### WHAT YOU SHOULD DO
Everything from the line that contains "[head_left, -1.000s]" through the last line of the listing must be copied exactly, with both of those lines included and no others.

### SUPPLIED INFORMATION
────────────────────
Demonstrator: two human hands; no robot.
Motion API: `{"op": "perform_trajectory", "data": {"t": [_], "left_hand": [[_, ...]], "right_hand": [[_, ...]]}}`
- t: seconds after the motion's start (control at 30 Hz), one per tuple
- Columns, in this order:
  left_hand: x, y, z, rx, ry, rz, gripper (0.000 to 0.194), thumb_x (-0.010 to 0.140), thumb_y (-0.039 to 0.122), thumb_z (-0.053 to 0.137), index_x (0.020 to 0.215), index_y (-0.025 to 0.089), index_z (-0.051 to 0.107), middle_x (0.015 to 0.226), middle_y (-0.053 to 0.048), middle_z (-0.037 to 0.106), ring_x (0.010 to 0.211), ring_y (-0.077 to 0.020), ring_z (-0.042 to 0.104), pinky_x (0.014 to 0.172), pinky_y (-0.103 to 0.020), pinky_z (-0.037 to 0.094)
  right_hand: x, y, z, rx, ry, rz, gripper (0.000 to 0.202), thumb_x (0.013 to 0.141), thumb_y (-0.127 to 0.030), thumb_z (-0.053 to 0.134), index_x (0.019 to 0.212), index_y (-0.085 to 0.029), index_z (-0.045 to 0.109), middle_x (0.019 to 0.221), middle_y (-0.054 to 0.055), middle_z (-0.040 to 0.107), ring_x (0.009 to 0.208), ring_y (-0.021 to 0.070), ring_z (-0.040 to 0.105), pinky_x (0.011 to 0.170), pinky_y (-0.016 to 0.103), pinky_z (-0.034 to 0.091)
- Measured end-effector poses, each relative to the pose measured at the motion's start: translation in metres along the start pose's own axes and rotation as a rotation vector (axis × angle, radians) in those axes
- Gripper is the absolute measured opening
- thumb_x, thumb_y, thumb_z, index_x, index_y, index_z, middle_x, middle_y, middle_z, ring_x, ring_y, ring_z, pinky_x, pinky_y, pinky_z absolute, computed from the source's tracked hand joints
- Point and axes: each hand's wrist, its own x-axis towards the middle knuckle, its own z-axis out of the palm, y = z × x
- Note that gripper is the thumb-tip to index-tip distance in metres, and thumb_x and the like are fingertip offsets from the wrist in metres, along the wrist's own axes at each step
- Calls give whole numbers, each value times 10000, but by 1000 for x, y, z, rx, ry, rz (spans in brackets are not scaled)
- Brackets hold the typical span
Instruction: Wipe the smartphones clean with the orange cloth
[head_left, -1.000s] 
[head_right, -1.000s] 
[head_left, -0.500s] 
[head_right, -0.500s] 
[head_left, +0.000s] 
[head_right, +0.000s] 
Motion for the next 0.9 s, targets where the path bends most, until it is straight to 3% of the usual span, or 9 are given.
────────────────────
### RESPONSE
[head_left, -1.000s] 
[head_right, -1.000s] 
[head_left, -0.500s] 
[head_right, -0.500s] 
[head_left, +0.000s] 
[head_right, +0.000s] 
Motion for the next 0.9 s, targets where the path bends most, until it is straight to 3% of the usual span, or 9 are given.

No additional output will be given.